When the congressmen saw Barth's injury, Rep. Mo Brooks, R-Ala., removed his belt and Sen. Jeff Flake, R-Ariz., used it to tie a tourniquet around his leg.
Sen. Rand Paul, R-Ky., told CBN News he felt helpless watching Scalise go down as the gunfire continued.
"People were nearly killed because of someone who got carried away with politics," Paul said.
'True Heroes' Stopped a Potential Massacre
Paul says that had Scalise, as a House leader, not had his Capitol Police security detail with him, it would have been a "massacre."
"True heroes, man and a woman, they confronted the attacker, returned fire. Both were wounded both in the hospital but probably saved the lives of many people," continued Paul.
Meanwhile, the Democratic baseball team practicing nearby stopped and prayed in the dugout upon hearing the news.
That type of emotion swept Capitol Hill as other lawmakers learned of the shooting.
"As I walked through the Capitol today, it was interesting that several times I'd walk past an open door into an office and I would hear staff inside praying," Sen. James Lankford, R-Okla., told CBN News.
Lankford ended his Senate floor speech Wednesday exercising his right to pray for those injured and thank God for his protection. He says much of the conversation amongst his colleagues on Wednesday centered on the rise in death threats to lawmakers.
"Many of my fellow colleagues have faced a lot of personal death threats to them and to their family, and we see what that really looks like when that actually gets carried out by some individual that moves from just making threats or being a person that's angry, to actually carrying that out," said Lankford.
"We talk and disagree about things as a nation, but it shouldn't elevate to this," he continued. "This is not who we are as a nation."
Franklin Graham Lashes Out at 'Leftist Progressives'
Franklin Graham echoed that sentiment in a Facebook post Thursday morning.
"Where did all of this political hatred come from?
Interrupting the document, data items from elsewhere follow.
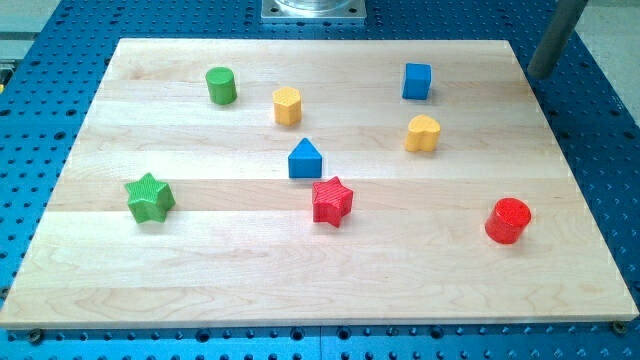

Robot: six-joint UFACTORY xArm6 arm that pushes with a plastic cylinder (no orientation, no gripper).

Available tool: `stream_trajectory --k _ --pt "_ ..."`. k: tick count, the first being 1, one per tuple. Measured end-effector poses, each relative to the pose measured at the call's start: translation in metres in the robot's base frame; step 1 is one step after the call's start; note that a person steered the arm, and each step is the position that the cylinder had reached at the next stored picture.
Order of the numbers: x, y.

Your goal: Place the triangle diagonally towards the top right to the green star

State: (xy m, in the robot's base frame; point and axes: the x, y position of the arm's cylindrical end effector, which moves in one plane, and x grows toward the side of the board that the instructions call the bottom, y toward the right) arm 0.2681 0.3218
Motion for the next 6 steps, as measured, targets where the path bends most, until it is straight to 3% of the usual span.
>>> stream_trajectory --k 2,4,6 --pt "0.068 -0.094" --pt "0.159 -0.129" --pt "0.170 -0.334"
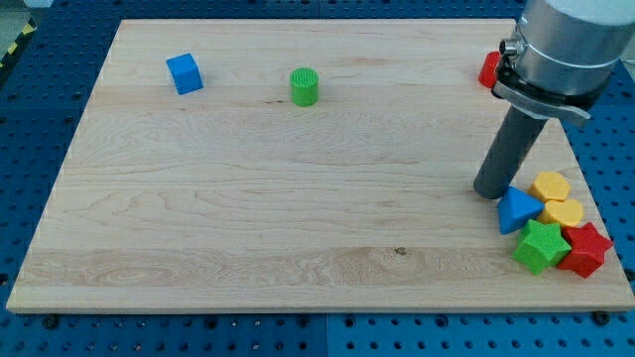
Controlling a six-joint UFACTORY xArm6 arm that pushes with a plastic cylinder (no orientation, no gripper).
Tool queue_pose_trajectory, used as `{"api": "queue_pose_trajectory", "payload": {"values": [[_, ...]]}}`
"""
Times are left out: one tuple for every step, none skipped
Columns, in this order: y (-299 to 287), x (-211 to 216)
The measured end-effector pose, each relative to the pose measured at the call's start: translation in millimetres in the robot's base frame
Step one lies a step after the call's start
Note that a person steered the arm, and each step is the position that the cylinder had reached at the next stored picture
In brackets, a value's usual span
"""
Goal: Move the red circle to the top left side of the blue triangle
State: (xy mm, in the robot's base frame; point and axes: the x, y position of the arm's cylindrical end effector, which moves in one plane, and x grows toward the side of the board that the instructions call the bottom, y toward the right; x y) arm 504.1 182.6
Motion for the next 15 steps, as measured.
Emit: {"api": "queue_pose_trajectory", "payload": {"values": [[0.0,6.3],[-6.2,-11.6],[-2.7,-59.8],[64.5,-62.9],[144.2,-72.2],[162.6,-119.9],[158.8,-185.6],[129.5,-220.0],[82.7,-203.9],[54.7,-157.4],[49.8,-153.1],[79.3,-204.2],[63.6,-240.0],[9.7,-219.7],[-13.3,-163.2]]}}
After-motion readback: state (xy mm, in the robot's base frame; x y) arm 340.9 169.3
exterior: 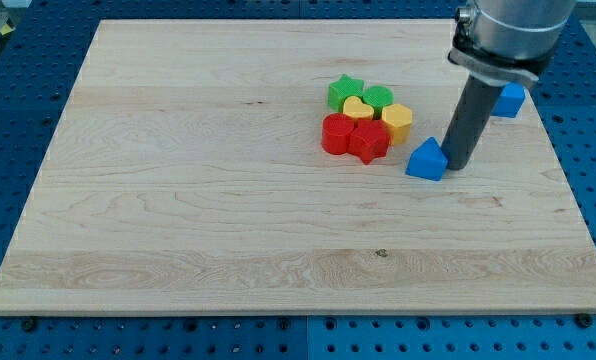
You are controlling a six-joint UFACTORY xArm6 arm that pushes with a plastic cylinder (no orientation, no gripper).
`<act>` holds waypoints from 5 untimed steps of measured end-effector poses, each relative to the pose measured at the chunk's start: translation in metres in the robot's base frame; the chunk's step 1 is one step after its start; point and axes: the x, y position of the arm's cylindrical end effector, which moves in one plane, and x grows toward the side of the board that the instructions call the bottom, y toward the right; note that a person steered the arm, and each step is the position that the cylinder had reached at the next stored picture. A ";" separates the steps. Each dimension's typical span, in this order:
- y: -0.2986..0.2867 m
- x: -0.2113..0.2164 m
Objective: Push the blue triangle towards the center
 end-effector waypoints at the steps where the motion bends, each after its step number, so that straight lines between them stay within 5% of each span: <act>1: -0.013 0.018; 3: -0.008 -0.014; 5: -0.047 0.017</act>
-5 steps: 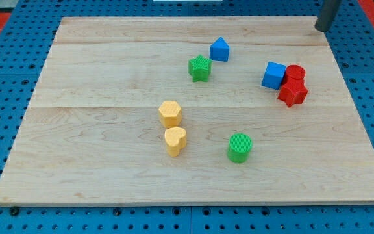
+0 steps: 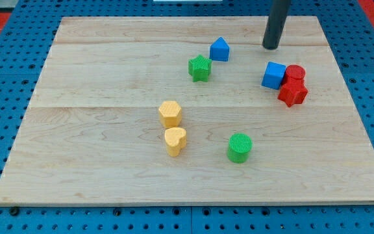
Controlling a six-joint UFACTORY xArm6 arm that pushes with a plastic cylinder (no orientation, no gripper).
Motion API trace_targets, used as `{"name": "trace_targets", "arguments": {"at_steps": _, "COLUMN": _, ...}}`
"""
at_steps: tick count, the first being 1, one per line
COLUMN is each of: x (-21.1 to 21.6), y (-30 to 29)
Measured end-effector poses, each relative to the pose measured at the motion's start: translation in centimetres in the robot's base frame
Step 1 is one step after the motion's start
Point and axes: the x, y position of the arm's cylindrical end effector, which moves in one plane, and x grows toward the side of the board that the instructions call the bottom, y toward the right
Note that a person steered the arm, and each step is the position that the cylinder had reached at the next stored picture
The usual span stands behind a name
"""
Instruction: Move the blue triangle top right to the green star
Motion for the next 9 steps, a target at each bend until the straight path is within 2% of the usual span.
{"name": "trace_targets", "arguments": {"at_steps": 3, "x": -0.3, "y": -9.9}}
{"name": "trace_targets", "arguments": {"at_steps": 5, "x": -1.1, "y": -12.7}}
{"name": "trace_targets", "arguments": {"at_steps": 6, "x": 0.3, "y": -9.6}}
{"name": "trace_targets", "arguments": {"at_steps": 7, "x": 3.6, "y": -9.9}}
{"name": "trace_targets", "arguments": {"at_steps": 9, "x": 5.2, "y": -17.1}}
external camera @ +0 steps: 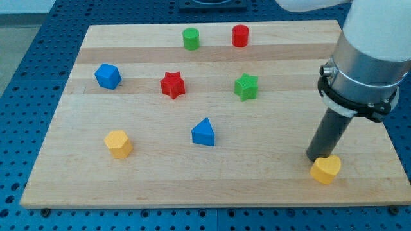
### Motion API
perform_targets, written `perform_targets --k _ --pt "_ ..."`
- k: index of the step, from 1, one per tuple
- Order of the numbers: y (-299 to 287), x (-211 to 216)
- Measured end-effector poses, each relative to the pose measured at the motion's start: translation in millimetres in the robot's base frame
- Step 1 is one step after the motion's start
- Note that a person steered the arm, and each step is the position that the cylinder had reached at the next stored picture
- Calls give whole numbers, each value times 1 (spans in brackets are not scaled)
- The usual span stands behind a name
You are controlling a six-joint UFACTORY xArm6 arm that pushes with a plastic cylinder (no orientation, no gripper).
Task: Push the triangle to the left of the heart
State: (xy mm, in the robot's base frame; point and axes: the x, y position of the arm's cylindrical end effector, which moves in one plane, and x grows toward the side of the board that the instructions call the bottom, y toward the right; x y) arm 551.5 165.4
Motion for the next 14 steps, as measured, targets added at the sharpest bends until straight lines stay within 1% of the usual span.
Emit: perform_targets --k 1,2,3,4,5,6,7,10,12,14 --pt "-19 -20" --pt "-66 -53" --pt "-129 -80" --pt "-218 -86" --pt "-252 -86" --pt "-234 -86" --pt "-202 -86" --pt "-197 -70" --pt "-191 -44" --pt "-209 -20"
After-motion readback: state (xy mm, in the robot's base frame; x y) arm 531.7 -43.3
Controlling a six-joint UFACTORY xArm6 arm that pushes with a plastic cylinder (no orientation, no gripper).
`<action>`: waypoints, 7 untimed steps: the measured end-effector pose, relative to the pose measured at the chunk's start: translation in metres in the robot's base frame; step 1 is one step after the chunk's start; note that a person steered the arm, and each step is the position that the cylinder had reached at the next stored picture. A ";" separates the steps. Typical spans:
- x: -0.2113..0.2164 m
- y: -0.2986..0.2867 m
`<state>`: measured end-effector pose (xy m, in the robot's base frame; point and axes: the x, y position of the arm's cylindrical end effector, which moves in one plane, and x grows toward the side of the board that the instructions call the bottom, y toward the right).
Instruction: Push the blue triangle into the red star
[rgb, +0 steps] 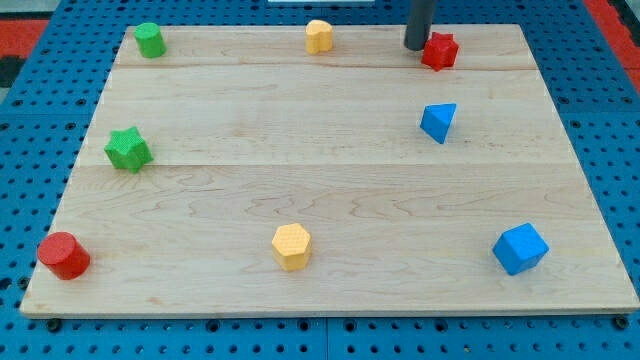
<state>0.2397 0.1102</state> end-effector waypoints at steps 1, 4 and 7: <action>0.073 0.014; 0.119 -0.003; 0.156 -0.049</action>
<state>0.3957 0.0613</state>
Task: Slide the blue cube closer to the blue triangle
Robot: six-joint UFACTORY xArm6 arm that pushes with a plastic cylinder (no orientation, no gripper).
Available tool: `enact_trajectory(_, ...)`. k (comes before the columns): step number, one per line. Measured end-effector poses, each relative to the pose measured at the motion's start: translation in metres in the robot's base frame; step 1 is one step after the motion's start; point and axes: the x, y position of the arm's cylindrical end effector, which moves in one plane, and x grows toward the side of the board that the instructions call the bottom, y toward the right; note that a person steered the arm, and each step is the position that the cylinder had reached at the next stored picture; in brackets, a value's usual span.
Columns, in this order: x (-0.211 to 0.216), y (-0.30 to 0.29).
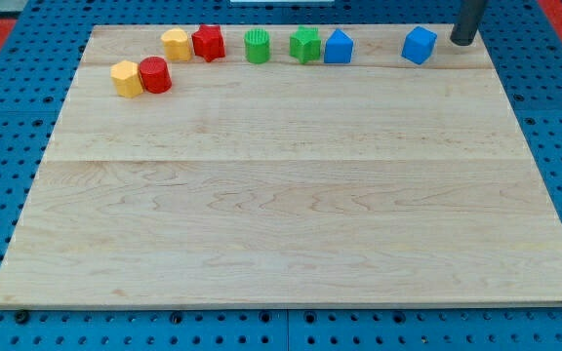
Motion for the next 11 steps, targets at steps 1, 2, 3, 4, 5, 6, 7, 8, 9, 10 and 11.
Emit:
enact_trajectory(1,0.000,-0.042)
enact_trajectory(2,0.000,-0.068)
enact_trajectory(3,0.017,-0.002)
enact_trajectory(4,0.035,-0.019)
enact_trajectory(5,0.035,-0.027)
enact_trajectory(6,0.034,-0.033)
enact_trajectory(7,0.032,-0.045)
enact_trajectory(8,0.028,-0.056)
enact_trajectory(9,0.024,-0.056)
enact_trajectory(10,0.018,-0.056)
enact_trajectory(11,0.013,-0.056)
One party hating the other so badly. No compromising. No cooperation. No camaraderie. Some are saying the shooting of GOP House Majority Whip Steve Scalise was caused by 'political rhetorical terrorism,' he wrote.
Mincing no words, Graham went on to blame some in the Democratic Party for the toxic political climate.
"Leftist progressives in the Democratic Party just won't let go of losing the election," he charged. "They are going after President Donald J. Trump tooth and nail. They're not just being obstructionists, they want to destroy this president."
Nevertheless, Graham remained hopeful, saying, "Only God can heal this country."
"My prayer is that God will bring healing into the hearts of our leaders and that we could be one nation under God—united," he concluded.
On Wednesday, President Donald Trump called for unity as he spoke to the nation about the shooting.
"America's praying for all of the victims of this terrible shooting," said the president.
Wednesday evening, he left the White House to visit Scalise and the wounded officers.
The Game Must Go On
Despite the attack, the congressional baseball game will still go on Thursday, an announcement that received enthusiastic applause from the whole House of Representatives.
"When America gets punched, America punches back. And we take days on in America, not off," Rep. Williams told ABC's "Good Morning America" Thursday morning. "We need to play this game. It's the game of America. It's bipartisan."